Koko, the western lowland gorilla who learned sign language and became a pop-culture phenomenon, has died at the age of 46, the group that cared for her announced Thursday.
The Gorilla Foundation, headed by Dr. Francine “Penny” Patterson, the animal psychologist who taught Koko sign language, announced that the famed super-simian died in her sleep Tuesday morning at the organization’s preserve in Woodside, California.
“I’m totally aware of how blessed and magical my life has been with her,” an emotional Patterson, 71, told ABC News. “She was perfect. That’s my sense. She taught me so much.”
Born on the Fourth of July in 1971 at the San Francisco Zoo, Koko was loaned to Patterson at the age of 1 for a research project at Stanford University on interspecies communications.

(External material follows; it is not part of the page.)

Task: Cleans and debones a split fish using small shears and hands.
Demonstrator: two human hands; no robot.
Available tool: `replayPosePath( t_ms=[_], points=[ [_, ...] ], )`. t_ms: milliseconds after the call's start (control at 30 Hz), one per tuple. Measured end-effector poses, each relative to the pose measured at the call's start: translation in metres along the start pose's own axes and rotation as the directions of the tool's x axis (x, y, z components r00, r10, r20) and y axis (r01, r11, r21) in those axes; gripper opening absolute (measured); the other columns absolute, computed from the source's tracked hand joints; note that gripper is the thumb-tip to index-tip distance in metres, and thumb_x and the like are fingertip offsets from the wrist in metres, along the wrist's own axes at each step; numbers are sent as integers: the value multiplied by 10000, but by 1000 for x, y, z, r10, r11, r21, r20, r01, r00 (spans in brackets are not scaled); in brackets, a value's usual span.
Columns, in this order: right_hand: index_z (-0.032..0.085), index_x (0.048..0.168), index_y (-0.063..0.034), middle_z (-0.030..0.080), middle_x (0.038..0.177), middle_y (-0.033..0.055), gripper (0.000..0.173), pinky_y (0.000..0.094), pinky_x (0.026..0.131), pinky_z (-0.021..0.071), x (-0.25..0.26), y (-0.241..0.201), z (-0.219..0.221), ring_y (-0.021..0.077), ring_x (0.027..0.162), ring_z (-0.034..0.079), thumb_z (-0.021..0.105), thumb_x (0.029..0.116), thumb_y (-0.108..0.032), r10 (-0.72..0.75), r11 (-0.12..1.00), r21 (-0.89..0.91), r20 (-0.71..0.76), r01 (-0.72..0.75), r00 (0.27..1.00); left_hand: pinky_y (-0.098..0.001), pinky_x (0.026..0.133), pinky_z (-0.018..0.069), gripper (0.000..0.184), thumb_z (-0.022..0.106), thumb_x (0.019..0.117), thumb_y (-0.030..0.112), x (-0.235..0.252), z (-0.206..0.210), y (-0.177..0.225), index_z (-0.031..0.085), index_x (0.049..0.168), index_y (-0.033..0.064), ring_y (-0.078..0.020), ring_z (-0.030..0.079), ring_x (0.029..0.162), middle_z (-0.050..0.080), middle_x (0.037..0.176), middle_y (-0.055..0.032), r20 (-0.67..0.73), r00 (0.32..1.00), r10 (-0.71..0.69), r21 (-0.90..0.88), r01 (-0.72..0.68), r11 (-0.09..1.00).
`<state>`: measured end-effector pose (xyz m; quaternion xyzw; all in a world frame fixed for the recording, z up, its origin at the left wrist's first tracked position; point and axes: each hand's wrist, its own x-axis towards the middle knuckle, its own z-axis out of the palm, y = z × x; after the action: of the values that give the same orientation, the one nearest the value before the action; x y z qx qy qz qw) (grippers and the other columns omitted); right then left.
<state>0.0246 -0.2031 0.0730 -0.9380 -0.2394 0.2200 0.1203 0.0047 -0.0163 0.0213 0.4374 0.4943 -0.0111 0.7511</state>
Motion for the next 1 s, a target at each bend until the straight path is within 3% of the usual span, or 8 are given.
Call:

At birth, she was given the name Hanabi-ko, Japanese for “Fireworks Child,” but she soon became widely known by her nickname, Koko.
When the San Francisco Zoo wanted Koko back for breeding, Patterson raised more than $12,000 to officially adopt the primate.
“Koko touched the lives of millions as an ambassador for all gorillas and an icon for interspecies communication and empathy. She was beloved and will be deeply missed,” the Gorilla Foundation said in a statement.
She stayed with Patterson for the rest of her life and became renowned as one of the most intellectual apes in history, beloved by millions of people around the world.
“And she loves ’em back, even though we’re pretty flawed as a species,” Patterson said.
Through the years, Koko was visited by numerous celebrities.
She became friends with Leonardo DiCaprio. She taught Mr. Rogers the sign for love and cradled the children’s TV show host in her lap. She once grabbed William Shatner by the testicles after he entered her cage and repeatedly told the animal he loved her. Koko also caused actor and comedian Robin Williams to crack up laughing by raising his shirt and tickling him.
“To look into the eyes of a 300-pound gorilla and have her tell you what she’s thinking is truly humbling,” actress Betty White said after visiting Koko in 2012.
In 2016, Koko even jammed with Red Hot Chili Peppers bassist Flea.
“This is the greatest thing that could happen,” Flea said after he handed Koko his bass and she plucked it. “This is a day that I will never forget in my life.”
The gorilla was featured in multiple documentaries, including “Koko: A Talking Gorilla” that was screened at the 1978 Cannes Film Festival.
Koko was also featured on the cover of National Geographic magazine twice.
She became so famous she learned how to autograph photos for fans.
The Gorilla Foundation said that through Patterson’s tutelage, Koko learned more than 1,000 words in sign language and came to understand more than 2,000 words spoken to her in English.
While she never had offspring of her own, in 1983 Koko “adopted” a kitten, a gray male Manx named “All Ball.” When the cat was hit by a car and killed in 1985, Koko grieved for months and once signed “sad bad trouble” when asked about the kitty.
She even helped Patterson pen a children’s book about “All Ball” titled, “Koko’s Kitten.”
In 2015, the staff at the Gorilla Foundation surprised Koko with a box containing a litter of kittens. Koko picked out two, naming them “Ms. Gray” and “Ms. Black” and used sign language to communicate to her trainer that the kittens were her babies.
“Koko’s capacity for language and empathy has opened the minds and hearts of millions,” the foundation said in its statement.